Cyber Defense Advisors

AWS SSO (IAM Identity Center) for Separation of Duties

ACM.126 Creating a permission set for DNS Administrators in AWS SSO

This is a continuation of my series on Automating Cybersecurity Metrics.

In my last post I explained how you can have better governance and control the risks associated with DNS configuration changes by segregating your domain names out to a separate account and only giving certain users access to that account.

Governance for DNS on AWS

Of course you can do that with separate roles within a single account as well but using a separate account may simplify permissions management in a large (or even a small) organization where IAM permissions can get confusing and complicated in a hurry. Perhaps separating out certain critical permissions to a specific account will help you simply access. You can even limit access to that account by disabling user accounts and only re-enabling them when required.
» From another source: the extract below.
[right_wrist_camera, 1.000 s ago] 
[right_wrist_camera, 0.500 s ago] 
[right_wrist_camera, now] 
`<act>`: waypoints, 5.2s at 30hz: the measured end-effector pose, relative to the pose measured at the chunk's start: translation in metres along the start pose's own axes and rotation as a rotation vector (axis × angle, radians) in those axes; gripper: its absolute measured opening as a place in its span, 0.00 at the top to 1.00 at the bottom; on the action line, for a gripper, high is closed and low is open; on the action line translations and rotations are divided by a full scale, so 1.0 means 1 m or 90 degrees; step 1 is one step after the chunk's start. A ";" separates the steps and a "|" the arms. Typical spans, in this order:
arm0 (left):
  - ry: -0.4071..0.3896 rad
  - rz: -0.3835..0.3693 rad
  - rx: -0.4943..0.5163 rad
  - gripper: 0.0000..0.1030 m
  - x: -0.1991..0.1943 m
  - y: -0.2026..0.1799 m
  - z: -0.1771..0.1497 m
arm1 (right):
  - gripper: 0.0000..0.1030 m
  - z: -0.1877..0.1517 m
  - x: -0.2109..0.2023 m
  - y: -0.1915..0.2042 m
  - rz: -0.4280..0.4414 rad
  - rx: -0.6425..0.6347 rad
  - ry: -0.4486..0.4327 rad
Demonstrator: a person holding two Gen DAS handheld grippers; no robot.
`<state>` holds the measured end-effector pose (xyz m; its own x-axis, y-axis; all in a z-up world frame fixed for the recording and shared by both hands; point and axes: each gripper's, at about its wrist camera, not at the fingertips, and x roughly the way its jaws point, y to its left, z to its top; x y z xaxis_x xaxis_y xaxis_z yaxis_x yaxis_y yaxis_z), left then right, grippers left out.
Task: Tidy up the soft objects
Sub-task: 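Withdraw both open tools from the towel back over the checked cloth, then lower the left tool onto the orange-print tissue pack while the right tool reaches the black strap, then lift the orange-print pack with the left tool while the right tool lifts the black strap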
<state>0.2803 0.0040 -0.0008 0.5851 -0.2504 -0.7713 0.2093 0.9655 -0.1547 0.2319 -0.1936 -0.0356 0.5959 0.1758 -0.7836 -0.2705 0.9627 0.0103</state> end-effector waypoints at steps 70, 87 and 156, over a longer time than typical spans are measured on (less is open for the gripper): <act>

At this point in the series we’re going to branch out into using multiple accounts for different purposes. As described in the last post we’re going to put all our domain names in Route 53 in one AWS account. That way they will be easy to find and manage. Then we’re going to allow a set of DNS administrators to manage the domains in that account, and no one else.

We’ll let our IAM administrators grant users and roles permission to manage domains in the account. The IAM administrators should not be able to change their own permissions to grant themselves the ability to manage domains. Ideally IAM administrators also cannot get the password assigned to new users or get access to new roles we create. I’ll address those topics more later if I have time.

We’ve been using IAM but we’ll look at AWS SSO for a minute as a way to manage users across multiple accounts and allow users to access multiple accounts. You’ll ultimately want to automate creation of all permissions but for this post, I am going to manually add permissions for a domain name administrator in an organization to access an AWS account set up to manage domain names, just to demonstrate the concept.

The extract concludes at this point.